**Your instructions:** Using the word "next" as the filter, copy each matching line from the records.

Data records

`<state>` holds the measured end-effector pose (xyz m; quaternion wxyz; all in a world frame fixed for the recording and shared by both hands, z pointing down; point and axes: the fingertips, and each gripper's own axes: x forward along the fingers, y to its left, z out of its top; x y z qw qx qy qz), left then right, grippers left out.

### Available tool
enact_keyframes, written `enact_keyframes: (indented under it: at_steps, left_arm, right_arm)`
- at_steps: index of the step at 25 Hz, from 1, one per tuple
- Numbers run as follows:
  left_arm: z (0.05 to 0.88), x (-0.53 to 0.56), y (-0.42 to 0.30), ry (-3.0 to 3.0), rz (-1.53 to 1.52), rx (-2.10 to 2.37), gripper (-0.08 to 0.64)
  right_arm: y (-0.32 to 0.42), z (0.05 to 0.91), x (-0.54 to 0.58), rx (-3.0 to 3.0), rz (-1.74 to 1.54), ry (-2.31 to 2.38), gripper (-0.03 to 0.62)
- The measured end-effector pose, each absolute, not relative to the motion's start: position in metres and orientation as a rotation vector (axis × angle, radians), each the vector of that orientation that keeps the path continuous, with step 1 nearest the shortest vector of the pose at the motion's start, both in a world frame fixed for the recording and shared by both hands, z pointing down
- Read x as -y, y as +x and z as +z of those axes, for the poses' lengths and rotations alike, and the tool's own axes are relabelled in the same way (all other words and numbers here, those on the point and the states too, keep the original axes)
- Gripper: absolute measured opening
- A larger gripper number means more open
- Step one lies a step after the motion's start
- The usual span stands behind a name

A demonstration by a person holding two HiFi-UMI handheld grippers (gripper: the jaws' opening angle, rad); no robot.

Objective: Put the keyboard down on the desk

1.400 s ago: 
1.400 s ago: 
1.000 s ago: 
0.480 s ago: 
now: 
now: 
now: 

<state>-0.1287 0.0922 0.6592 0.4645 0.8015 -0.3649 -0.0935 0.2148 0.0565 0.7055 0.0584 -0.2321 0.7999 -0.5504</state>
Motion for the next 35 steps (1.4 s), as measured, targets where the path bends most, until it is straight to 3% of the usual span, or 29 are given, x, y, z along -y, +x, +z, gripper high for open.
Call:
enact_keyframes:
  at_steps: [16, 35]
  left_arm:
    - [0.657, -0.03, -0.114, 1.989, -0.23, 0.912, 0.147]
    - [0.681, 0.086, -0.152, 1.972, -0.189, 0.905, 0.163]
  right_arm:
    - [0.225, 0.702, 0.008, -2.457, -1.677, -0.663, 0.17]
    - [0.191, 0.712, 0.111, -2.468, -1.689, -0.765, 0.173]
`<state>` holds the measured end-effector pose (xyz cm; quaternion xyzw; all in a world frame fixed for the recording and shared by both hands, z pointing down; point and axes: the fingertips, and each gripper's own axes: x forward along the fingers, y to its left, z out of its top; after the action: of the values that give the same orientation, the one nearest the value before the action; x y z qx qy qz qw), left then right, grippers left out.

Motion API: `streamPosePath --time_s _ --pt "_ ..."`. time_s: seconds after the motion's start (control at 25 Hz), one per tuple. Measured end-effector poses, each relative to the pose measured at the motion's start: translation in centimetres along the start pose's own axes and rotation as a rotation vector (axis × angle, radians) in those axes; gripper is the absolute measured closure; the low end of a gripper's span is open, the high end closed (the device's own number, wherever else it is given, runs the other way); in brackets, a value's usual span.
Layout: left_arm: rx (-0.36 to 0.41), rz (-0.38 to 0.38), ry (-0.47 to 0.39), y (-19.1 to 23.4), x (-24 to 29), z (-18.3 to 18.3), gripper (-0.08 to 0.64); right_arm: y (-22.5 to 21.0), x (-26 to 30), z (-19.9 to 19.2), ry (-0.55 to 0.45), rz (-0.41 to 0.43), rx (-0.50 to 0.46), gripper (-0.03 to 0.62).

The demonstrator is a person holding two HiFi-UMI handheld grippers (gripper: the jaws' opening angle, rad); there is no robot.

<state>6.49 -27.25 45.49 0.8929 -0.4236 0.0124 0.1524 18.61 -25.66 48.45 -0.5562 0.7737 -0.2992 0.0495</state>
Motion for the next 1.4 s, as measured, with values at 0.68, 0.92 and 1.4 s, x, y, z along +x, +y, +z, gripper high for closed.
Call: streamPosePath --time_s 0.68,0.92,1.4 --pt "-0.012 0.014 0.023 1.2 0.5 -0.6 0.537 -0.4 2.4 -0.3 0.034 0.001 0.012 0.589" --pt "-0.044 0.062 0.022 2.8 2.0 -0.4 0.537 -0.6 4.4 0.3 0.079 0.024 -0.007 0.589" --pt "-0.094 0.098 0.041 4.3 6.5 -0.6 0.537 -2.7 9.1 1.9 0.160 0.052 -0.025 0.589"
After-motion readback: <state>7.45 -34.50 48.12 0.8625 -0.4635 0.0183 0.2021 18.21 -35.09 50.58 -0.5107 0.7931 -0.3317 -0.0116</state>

**Written reply:**
Motion for the next 35 steps (1.4 s), as measured, targets where the path bends most, until it is straight to 3% of the usual span, or 29 are given, x, y, z along -y, +x, +z, gripper high for open.
Motion for the next 1.4 s, as measured, with values at 0.68, 0.92 and 1.4 s, x, y, z along +x, +y, +z, gripper high for closed.

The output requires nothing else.